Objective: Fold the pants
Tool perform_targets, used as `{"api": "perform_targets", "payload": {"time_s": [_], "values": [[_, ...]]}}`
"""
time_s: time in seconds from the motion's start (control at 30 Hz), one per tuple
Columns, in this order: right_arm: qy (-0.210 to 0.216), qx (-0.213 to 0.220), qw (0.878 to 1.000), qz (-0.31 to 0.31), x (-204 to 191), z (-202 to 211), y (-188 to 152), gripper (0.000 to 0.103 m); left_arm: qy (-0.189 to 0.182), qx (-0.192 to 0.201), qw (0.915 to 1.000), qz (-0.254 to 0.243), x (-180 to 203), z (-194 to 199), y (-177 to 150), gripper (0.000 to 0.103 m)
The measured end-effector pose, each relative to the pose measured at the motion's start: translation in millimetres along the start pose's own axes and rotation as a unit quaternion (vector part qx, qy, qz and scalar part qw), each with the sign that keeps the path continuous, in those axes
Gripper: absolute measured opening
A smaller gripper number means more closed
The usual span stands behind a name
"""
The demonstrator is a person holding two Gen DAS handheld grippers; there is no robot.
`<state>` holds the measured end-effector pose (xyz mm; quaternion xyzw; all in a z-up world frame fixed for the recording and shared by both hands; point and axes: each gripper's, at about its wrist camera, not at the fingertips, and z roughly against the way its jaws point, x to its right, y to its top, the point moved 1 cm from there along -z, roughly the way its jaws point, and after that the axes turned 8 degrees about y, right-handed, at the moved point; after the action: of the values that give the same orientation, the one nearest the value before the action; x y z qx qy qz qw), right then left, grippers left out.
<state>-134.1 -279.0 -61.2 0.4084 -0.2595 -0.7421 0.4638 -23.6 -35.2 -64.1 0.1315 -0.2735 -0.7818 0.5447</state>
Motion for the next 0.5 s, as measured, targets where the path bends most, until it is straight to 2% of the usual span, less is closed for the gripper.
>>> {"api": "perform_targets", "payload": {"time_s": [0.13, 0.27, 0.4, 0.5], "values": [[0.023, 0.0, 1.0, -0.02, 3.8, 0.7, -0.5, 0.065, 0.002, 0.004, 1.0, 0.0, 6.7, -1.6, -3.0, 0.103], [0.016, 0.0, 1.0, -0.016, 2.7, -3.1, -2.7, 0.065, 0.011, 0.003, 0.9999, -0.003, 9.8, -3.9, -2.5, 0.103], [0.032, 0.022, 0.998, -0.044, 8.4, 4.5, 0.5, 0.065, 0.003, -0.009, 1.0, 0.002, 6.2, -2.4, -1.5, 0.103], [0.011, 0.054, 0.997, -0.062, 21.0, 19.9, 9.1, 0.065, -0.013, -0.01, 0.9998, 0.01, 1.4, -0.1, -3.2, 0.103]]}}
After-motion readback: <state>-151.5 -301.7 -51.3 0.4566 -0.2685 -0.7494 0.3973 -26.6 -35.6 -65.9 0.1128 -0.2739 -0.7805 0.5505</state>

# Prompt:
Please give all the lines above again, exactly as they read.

# Exercise solution:
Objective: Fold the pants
Tool perform_targets, used as `{"api": "perform_targets", "payload": {"time_s": [_], "values": [[_, ...]]}}`
"""
time_s: time in seconds from the motion's start (control at 30 Hz), one per tuple
Columns, in this order: right_arm: qy (-0.210 to 0.216), qx (-0.213 to 0.220), qw (0.878 to 1.000), qz (-0.31 to 0.31), x (-204 to 191), z (-202 to 211), y (-188 to 152), gripper (0.000 to 0.103 m); left_arm: qy (-0.189 to 0.182), qx (-0.192 to 0.201), qw (0.915 to 1.000), qz (-0.254 to 0.243), x (-180 to 203), z (-194 to 199), y (-177 to 150), gripper (0.000 to 0.103 m)
The measured end-effector pose, each relative to the pose measured at the motion's start: translation in millimetres along the start pose's own axes and rotation as a unit quaternion (vector part qx, qy, qz and scalar part qw), each with the sign that keeps the path continuous, in those axes
Gripper: absolute measured opening
A smaller gripper number means more closed
The usual span stands behind a name
"""
The demonstrator is a person holding two Gen DAS handheld grippers; there is no robot.
`<state>` holds the measured end-effector pose (xyz mm; quaternion xyzw; all in a z-up world frame fixed for the recording and shared by both hands; point and axes: each gripper's, at about its wrist camera, not at the fingertips, and z roughly against the way its jaws point, x to its right, y to its top, the point moved 1 cm from there along -z, roughly the way its jaws point, and after that the axes turned 8 degrees about y, right-handed, at the moved point; after the action: of the values that give the same orientation, the one nearest the value before the action; x y z qx qy qz qw), right then left, grippers left out.
<state>-134.1 -279.0 -61.2 0.4084 -0.2595 -0.7421 0.4638 -23.6 -35.2 -64.1 0.1315 -0.2735 -0.7818 0.5447</state>
Motion for the next 0.5 s, as measured, targets where the path bends most, until it is straight to 2% of the usual span, less is closed for the gripper.
>>> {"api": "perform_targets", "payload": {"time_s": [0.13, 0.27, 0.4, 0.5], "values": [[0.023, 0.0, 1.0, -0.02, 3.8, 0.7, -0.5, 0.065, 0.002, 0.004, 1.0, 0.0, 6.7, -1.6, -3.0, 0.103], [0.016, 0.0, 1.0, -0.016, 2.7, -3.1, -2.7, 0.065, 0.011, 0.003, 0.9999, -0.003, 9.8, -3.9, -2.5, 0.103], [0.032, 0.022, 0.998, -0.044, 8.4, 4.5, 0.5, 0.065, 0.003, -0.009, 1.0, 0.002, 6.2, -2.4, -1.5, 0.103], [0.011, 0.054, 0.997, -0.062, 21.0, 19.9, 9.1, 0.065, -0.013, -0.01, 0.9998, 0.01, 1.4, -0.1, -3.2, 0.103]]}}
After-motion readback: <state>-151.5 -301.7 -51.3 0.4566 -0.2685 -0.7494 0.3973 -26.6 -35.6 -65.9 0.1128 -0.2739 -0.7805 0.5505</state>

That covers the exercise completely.